The entire set of lines below should be copied exactly.

Given records ▸
__________

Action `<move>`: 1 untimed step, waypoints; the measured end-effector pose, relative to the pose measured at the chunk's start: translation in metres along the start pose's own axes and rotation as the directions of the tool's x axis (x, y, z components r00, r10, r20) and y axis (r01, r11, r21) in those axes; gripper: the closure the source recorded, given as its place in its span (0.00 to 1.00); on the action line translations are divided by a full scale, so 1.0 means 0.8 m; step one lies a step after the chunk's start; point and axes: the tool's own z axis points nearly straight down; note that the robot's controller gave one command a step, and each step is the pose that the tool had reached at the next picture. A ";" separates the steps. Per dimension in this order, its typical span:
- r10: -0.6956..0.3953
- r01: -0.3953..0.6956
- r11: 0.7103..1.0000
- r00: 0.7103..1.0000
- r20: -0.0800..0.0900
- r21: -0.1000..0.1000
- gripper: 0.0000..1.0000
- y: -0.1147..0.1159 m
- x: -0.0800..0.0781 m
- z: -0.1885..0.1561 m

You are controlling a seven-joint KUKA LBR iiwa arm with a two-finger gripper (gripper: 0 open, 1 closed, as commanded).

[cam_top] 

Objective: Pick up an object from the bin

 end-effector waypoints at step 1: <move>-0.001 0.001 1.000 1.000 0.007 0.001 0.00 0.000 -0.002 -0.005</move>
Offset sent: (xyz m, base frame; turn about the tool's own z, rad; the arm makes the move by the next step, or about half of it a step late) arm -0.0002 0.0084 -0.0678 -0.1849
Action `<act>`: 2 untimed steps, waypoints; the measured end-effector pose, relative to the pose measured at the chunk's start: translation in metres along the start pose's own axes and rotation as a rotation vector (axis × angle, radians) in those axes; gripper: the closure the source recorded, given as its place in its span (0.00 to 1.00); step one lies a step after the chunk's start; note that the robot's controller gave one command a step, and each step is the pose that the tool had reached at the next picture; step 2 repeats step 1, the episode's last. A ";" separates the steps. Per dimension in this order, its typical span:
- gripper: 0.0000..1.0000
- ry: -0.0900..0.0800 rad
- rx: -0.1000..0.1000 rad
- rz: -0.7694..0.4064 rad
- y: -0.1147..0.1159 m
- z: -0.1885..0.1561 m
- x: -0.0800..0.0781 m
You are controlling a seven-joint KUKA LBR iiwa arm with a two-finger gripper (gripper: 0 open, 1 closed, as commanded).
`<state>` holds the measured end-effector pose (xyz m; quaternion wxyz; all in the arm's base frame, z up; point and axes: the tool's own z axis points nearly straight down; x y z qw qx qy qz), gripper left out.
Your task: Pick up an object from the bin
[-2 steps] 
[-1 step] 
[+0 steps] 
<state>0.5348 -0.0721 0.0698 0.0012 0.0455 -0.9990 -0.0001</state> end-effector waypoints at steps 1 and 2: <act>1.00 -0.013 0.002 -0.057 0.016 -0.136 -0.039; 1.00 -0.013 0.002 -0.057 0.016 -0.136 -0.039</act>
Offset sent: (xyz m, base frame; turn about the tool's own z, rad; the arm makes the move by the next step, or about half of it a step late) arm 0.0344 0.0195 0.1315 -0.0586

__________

Result ▸
Action `<move>`: 1 untimed step, waypoints; the measured end-effector pose, relative to the pose measured at the chunk's start: translation in metres along the start pose's own axes and rotation as the directions of the tool's x axis (x, y, z components r00, r10, r20) and y axis (r01, r11, r21) in those axes; gripper: the closure the source recorded, given as its place in its span (0.00 to 1.00); on the action line translations are divided by a full scale, so 1.0 means 0.8 m; step one lies a step after the chunk's start; point and axes: the tool's own z axis points nearly straight down; note that the robot's controller gave one command a step, and each step is the pose that the tool had reached at the next picture. A ";" separates the steps. Per dimension in this order, its typical span:
- r10: -0.6956..0.3953
- r01: -0.3953..0.6956
- r11: 0.7103..1.0000
- r00: 0.7103..1.0000
- r20: -0.0800..0.0900
- r21: -0.1000..0.1000
- gripper: 0.0000..1.0000
- y: -0.1147..0.1159 m
- x: -0.0800..0.0781 m
- z: -0.1885..0.1561 m

You are controlling a seven-joint KUKA LBR iiwa arm with a two-finger gripper (gripper: 0 open, 1 closed, as commanded).

[cam_top] 

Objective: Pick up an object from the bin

 end-effector waypoints at step 1: <move>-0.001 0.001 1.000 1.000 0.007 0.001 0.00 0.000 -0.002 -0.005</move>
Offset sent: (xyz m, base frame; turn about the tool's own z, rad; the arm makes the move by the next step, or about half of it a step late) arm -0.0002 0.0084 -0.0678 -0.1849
Action `<act>`: 2 untimed steps, waypoints; the measured end-effector pose, relative to the pose measured at the chunk's start: translation in metres along the start pose's own axes and rotation as a rotation vector (axis × angle, radians) in those axes; gripper: the closure the source recorded, given as its place in its span (0.00 to 1.00); step one lies a step after the chunk's start; note that the robot's controller gave one command a step, and each step is the pose that the tool had reached at the next picture; step 2 repeats step 1, the episode's last. A ";" separates the steps. Per dimension in this order, its typical span:
- gripper: 0.0000..1.0000
- ry: -0.0900..0.0800 rad
- rx: -0.1000..0.1000 rad
- rz: -0.7694..0.4064 rad
- y: -0.1147..0.1159 m
- z: -0.1885..0.1561 m
- x: -0.0800..0.0781 m
You are controlling a seven-joint KUKA LBR iiwa arm with a two-finger gripper (gripper: 0 open, 1 closed, as commanded).
`<state>` holds the measured end-effector pose (xyz m; quaternion wxyz; all in the arm's base frame, z up; point and axes: the tool's own z axis points nearly straight down; x y z qw qx qy qz), gripper left out.
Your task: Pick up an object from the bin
[-2 steps] 
[-1 step] 
[+0 steps] 
<state>0.5348 -0.0721 0.0698 0.0012 0.0455 -0.9990 -0.0001</state> end-effector waypoints at steps 1 and 2: <act>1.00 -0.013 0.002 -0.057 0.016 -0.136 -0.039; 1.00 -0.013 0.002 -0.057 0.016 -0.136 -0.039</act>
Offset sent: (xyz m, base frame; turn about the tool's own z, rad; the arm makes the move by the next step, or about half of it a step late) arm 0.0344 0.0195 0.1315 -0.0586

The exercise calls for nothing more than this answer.